Get list of all overlapping matches of 3 consecutive digits

Question

From '123456789' I want to find all (overlapping) matches of 3 consecutive numbers:

ListIWant = [123,234,345,456,567,678,789]

I tried:

print(re.compile(r"(\d){3}").findall('123456789'))

Output I currently get:

['3', '6', '9']

And also I want to know if there is something more efficient to count the number of matches instead of using len(ListIWant)

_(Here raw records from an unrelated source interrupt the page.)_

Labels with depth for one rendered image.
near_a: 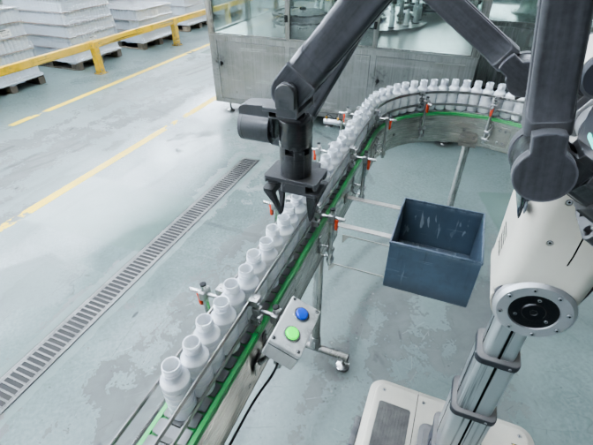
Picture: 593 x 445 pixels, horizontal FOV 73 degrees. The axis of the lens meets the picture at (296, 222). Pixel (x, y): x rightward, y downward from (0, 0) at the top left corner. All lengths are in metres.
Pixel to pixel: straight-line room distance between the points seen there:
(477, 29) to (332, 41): 0.49
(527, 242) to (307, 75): 0.53
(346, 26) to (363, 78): 3.77
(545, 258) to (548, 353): 1.76
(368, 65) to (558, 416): 3.28
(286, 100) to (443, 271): 1.03
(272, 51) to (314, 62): 4.03
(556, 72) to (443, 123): 1.95
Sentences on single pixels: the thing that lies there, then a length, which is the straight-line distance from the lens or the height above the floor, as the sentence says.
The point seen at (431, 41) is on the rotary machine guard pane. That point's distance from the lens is 4.22.
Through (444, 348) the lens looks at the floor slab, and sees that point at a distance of 2.43.
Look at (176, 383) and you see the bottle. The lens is 0.88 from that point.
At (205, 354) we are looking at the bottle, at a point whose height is 1.13.
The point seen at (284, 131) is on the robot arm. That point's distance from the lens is 0.68.
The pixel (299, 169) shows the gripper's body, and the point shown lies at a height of 1.51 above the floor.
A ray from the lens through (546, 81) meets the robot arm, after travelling 0.61.
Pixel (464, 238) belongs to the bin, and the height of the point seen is 0.81.
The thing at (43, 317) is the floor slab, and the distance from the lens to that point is 2.84.
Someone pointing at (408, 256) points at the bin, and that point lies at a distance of 1.49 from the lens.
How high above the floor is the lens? 1.85
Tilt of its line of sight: 36 degrees down
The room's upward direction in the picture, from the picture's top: straight up
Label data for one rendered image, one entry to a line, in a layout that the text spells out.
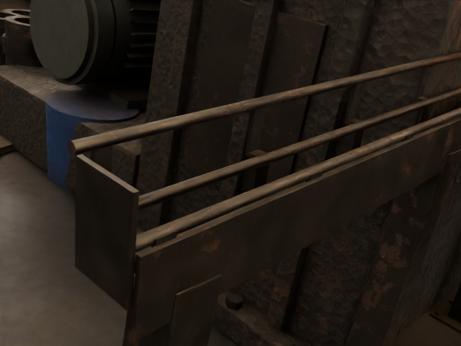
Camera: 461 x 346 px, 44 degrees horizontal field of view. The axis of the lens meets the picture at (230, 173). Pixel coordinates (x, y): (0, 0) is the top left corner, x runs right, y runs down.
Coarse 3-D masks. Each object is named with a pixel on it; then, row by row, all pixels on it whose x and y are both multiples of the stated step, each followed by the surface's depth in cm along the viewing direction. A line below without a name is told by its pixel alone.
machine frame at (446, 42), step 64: (192, 0) 127; (256, 0) 119; (320, 0) 109; (384, 0) 100; (448, 0) 93; (192, 64) 135; (256, 64) 118; (320, 64) 111; (384, 64) 102; (448, 64) 101; (192, 128) 137; (320, 128) 110; (384, 128) 105; (192, 192) 142; (448, 192) 130; (320, 256) 119; (448, 256) 152; (256, 320) 130; (320, 320) 122
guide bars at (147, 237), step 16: (448, 112) 85; (416, 128) 77; (368, 144) 69; (384, 144) 70; (336, 160) 63; (352, 160) 66; (288, 176) 58; (304, 176) 59; (256, 192) 54; (272, 192) 56; (208, 208) 50; (224, 208) 51; (176, 224) 47; (192, 224) 48; (144, 240) 45; (160, 240) 46
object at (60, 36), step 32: (32, 0) 190; (64, 0) 178; (96, 0) 172; (128, 0) 182; (160, 0) 189; (32, 32) 194; (64, 32) 181; (96, 32) 173; (128, 32) 182; (64, 64) 184; (96, 64) 179; (128, 64) 189; (0, 96) 207; (32, 96) 192; (128, 96) 195; (0, 128) 211; (32, 128) 195; (96, 128) 173; (32, 160) 199; (128, 160) 162
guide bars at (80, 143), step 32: (416, 64) 88; (288, 96) 66; (352, 96) 78; (416, 96) 94; (448, 96) 97; (128, 128) 51; (160, 128) 53; (256, 128) 65; (352, 128) 76; (96, 160) 49; (256, 160) 63; (160, 192) 54
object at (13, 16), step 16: (0, 16) 244; (16, 16) 224; (0, 32) 232; (16, 32) 214; (0, 48) 234; (16, 48) 216; (32, 48) 217; (0, 64) 237; (16, 64) 220; (32, 64) 221
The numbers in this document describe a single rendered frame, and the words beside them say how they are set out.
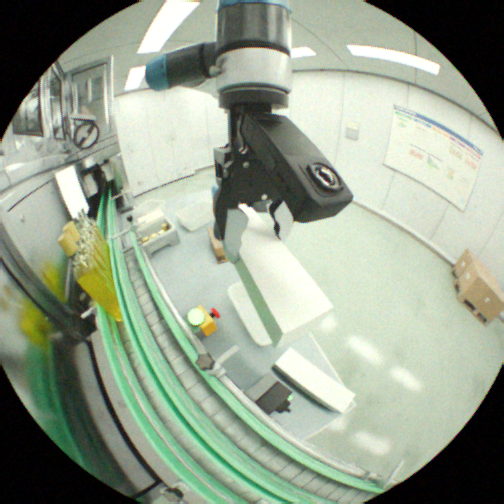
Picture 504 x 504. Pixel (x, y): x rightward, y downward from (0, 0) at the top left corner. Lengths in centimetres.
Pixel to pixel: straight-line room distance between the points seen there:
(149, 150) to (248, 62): 422
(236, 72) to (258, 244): 20
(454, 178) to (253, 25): 353
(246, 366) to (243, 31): 62
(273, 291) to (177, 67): 34
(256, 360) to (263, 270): 37
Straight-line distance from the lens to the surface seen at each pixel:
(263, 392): 43
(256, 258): 21
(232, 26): 19
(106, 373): 53
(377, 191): 354
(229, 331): 55
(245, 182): 17
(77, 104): 164
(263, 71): 17
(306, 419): 54
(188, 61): 30
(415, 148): 345
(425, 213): 360
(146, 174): 438
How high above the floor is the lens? 126
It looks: 43 degrees down
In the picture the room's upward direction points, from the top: straight up
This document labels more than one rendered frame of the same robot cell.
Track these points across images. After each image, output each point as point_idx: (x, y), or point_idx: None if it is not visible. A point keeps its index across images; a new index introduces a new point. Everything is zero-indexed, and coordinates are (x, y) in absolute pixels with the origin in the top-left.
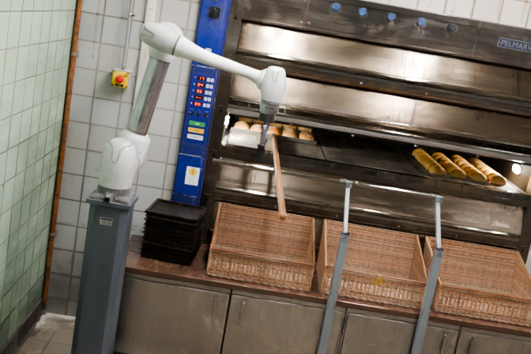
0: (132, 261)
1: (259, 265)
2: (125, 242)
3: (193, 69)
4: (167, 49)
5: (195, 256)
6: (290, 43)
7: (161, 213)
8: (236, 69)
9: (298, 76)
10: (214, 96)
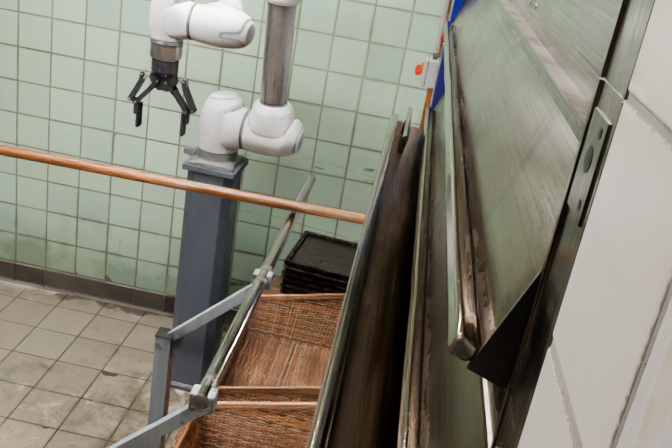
0: (278, 284)
1: None
2: (194, 214)
3: (439, 59)
4: None
5: (323, 337)
6: (471, 10)
7: (299, 239)
8: None
9: None
10: None
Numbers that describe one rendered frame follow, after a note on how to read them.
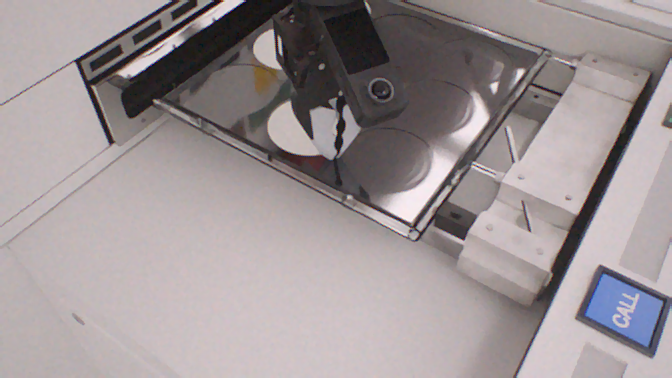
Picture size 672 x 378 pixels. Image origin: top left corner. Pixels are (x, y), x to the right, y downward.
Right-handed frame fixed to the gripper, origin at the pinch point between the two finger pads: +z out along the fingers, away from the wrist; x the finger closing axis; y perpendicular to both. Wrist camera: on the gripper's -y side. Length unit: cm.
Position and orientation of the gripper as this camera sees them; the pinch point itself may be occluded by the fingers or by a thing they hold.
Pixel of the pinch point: (336, 153)
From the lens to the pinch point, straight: 61.4
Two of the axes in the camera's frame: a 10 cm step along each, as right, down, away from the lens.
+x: -9.0, 3.2, -2.9
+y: -4.3, -6.8, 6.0
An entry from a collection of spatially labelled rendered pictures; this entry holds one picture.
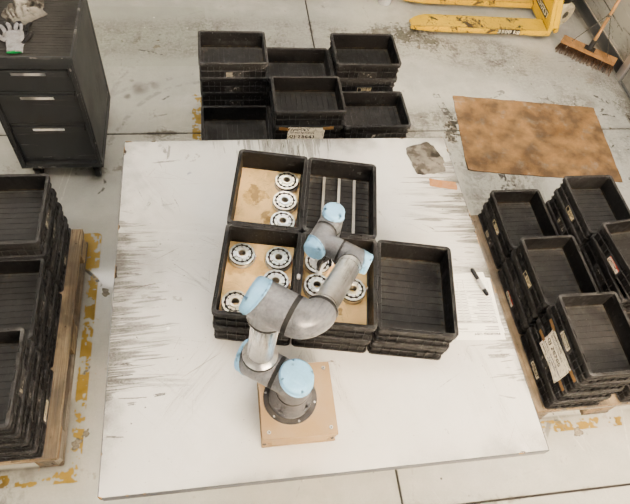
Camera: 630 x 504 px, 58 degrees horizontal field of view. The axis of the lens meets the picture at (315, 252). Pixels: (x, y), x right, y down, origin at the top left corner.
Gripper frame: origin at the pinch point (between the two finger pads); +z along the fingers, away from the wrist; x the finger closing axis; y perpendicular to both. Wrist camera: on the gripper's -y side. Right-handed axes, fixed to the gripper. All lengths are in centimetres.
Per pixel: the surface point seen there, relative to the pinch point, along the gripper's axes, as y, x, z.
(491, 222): -15, -131, 67
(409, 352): -41.1, -9.3, 20.1
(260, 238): 30.2, 5.8, 7.3
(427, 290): -29.6, -30.6, 11.1
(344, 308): -13.3, 0.8, 11.0
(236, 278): 23.7, 23.6, 11.0
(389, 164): 32, -80, 24
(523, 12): 108, -367, 94
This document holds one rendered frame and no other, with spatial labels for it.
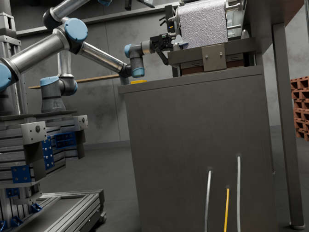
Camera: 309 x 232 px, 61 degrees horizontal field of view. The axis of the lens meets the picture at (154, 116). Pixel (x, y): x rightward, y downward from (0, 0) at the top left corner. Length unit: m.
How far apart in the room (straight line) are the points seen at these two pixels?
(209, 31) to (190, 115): 0.50
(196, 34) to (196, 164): 0.69
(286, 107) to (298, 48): 4.04
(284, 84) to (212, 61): 0.51
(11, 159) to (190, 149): 0.80
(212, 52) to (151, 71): 4.12
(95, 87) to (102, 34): 1.09
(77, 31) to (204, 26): 0.65
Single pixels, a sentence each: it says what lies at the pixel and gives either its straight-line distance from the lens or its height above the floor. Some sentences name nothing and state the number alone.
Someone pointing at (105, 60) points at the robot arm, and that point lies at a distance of 1.57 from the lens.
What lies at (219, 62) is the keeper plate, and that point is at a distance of 1.24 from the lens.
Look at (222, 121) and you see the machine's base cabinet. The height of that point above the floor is 0.68.
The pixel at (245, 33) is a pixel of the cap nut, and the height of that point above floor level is 1.06.
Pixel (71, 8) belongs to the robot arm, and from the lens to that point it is 1.78.
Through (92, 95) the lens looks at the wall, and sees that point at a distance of 5.65.
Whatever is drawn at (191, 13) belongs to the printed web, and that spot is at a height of 1.25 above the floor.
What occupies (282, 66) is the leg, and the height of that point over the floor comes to 0.91.
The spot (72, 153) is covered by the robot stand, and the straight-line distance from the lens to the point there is 1.74.
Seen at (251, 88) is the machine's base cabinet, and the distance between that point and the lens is 1.20.
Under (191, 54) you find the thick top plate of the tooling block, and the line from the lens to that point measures 1.28.
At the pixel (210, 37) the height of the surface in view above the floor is 1.10.
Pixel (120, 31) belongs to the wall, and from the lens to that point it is 5.61.
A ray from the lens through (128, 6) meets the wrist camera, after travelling 1.71.
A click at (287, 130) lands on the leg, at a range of 1.62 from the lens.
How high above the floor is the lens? 0.79
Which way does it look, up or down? 3 degrees down
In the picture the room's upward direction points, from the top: 7 degrees counter-clockwise
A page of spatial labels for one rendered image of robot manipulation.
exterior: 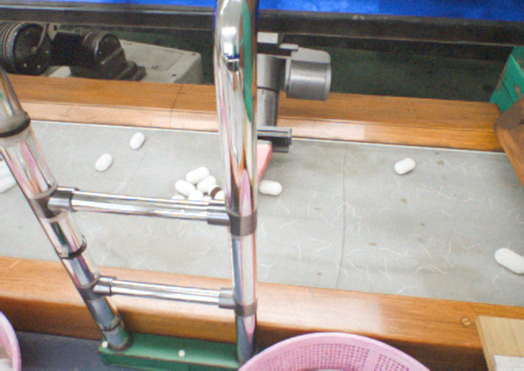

I'm learning English also, It will be grateful if you correct or suggest me better words/ways to express myself in this place.

Answer 1

Use a comprehension to build your list:

s = '123456789'
w = 3  # window size
l = [int(s[i:i+3]) for i in range(len(s) - w + 1)]

>>> l
[123, 234, 345, 456, 567, 678, 789]

Answer 2

a= '123456789'
ListIWant = []
for i, ele in enumerate(a):
    if i < len(a)-3:
        if (int(a[i+1]) == int(ele)+1) and (int(a[i+2]) == int(ele) + 2):
            ListIWant.append(int(ele+a[i+1]+a[i+2]))

    else:
        if (int(a[i+1]) == int(ele)+1) and (int(a[i+2]) == int(ele) + 2):
            ListIWant.append(int(ele+a[i+1]+a[i+2]))
        break

Output:

[123, 234, 345, 456, 567, 678, 789]